* _WHAT THIS TASK INVOLVES_: Word by word and line by line, write out all of the records.

(Saved entries)
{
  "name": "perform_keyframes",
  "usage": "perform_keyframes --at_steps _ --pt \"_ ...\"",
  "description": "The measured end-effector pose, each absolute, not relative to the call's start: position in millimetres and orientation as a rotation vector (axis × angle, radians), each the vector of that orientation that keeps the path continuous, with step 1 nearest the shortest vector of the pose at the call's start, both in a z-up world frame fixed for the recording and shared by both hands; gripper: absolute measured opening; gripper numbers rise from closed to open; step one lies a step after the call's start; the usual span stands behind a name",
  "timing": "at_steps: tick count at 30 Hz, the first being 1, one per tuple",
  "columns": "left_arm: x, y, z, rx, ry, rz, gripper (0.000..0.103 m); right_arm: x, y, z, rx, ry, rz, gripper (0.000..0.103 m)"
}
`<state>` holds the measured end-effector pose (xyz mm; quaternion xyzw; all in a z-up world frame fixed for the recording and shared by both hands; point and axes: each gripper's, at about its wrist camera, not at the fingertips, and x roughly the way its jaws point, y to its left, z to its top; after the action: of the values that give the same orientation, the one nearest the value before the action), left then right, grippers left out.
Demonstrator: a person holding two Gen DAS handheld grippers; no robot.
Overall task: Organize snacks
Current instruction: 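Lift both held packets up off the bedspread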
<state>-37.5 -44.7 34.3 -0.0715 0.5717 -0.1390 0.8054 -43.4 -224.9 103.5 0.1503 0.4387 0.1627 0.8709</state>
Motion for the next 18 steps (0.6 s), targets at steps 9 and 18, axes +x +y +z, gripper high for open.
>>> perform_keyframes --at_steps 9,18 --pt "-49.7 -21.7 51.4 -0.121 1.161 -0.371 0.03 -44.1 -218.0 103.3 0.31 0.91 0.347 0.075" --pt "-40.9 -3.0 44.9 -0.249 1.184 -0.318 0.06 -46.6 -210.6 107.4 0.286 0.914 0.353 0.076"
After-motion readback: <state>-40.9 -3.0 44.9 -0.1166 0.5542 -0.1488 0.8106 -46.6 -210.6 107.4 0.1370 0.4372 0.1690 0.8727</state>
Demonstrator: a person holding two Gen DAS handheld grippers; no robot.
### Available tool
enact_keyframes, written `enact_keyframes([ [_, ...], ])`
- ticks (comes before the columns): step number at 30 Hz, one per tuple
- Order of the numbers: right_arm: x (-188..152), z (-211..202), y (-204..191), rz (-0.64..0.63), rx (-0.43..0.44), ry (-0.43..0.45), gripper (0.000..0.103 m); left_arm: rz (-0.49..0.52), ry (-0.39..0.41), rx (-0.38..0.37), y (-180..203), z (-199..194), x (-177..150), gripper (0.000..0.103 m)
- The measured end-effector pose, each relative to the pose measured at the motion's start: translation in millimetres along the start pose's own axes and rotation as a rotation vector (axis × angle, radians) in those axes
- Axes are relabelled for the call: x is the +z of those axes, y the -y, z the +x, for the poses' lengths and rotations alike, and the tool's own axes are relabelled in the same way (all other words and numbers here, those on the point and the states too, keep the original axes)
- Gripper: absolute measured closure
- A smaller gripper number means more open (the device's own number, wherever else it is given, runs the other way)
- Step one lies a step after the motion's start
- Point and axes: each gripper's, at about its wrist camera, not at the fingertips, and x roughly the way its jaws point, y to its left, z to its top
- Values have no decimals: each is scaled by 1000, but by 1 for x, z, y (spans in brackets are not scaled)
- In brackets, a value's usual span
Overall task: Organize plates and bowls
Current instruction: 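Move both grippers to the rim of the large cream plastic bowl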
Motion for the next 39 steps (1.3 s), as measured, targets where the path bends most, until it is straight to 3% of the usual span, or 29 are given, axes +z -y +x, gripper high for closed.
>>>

* _SOLUTION FOR THIS TASK_:
{
  "name": "perform_keyframes",
  "usage": "perform_keyframes --at_steps _ --pt \"_ ...\"",
  "description": "The measured end-effector pose, each absolute, not relative to the call's start: position in millimetres and orientation as a rotation vector (axis × angle, radians), each the vector of that orientation that keeps the path continuous, with step 1 nearest the shortest vector of the pose at the call's start, both in a z-up world frame fixed for the recording and shared by both hands; gripper: absolute measured opening; gripper numbers rise from closed to open; step one lies a step after the call's start; the usual span stands behind a name",
  "timing": "at_steps: tick count at 30 Hz, the first being 1, one per tuple",
  "columns": "left_arm: x, y, z, rx, ry, rz, gripper (0.000..0.103 m); right_arm: x, y, z, rx, ry, rz, gripper (0.000..0.103 m)"
}
`<state>` holds the measured end-effector pose (xyz mm; quaternion xyzw; all in a z-up world frame fixed for the recording and shared by both hands; point and axes: each gripper's, at about its wrist camera, not at the fingertips, and x roughly the way its jaws point, y to its left, z to its top; after the action: of the values that give the same orientation, the one nearest the value before the action), left then right, grippers left out.
Demonstrator: a person holding two Gen DAS handheld grippers; no robot.
Overall task: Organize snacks
Current instruction: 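Lift both held packets up off the bedspread
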<state>-37.5 -44.7 34.3 -0.0715 0.5717 -0.1390 0.8054 -43.4 -224.9 103.5 0.1503 0.4387 0.1627 0.8709</state>
Motion for the next 18 steps (0.6 s), targets at steps 9 and 18, axes +x +y +z, gripper high for open.
>>> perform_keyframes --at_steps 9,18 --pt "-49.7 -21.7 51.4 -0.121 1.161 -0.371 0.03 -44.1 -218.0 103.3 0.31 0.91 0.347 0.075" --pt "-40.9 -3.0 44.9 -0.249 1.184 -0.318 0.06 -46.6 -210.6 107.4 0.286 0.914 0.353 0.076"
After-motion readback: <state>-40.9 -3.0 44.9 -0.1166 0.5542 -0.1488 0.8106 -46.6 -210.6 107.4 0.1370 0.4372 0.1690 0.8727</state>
Demonstrator: a person holding two Gen DAS handheld grippers; no robot.
### Available tool
enact_keyframes, written `enact_keyframes([ [_, ...], ])`
- ticks (comes before the columns): step number at 30 Hz, one per tuple
- Order of the numbers: right_arm: x (-188..152), z (-211..202), y (-204..191), rz (-0.64..0.63), rx (-0.43..0.44), ry (-0.43..0.45), gripper (0.000..0.103 m); left_arm: rz (-0.49..0.52), ry (-0.39..0.41), rx (-0.38..0.37), y (-180..203), z (-199..194), x (-177..150), gripper (0.000..0.103 m)
- The measured end-effector pose, each relative to the pose measured at the motion's start: translation in millimetres along the start pose's own axes and rotation as a rotation vector (axis × angle, radians) in those axes
- Axes are relabelled for the call: x is the +z of those axes, y the -y, z the +x, for the poses' lengths and rotations alike, and the tool's own axes are relabelled in the same way (all other words and numbers here, those on the point and the states too, keep the original axes)
- Gripper: absolute measured closure
- A smaller gripper number means more open (the device's own number, wherever else it is given, runs the other way)
- Step one lies a step after the motion's start
- Point and axes: each gripper's, at about its wrist camera, not at the fingertips, and x roughly the way its jaws point, y to its left, z to its top
- Values have no decimals: each is scaled by 1000, but by 1 for x, z, y (spans in brackets are not scaled)
- In brackets, a value's usual span
Overall task: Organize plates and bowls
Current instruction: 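Move both grippers to the rim of the large cream plastic bowl
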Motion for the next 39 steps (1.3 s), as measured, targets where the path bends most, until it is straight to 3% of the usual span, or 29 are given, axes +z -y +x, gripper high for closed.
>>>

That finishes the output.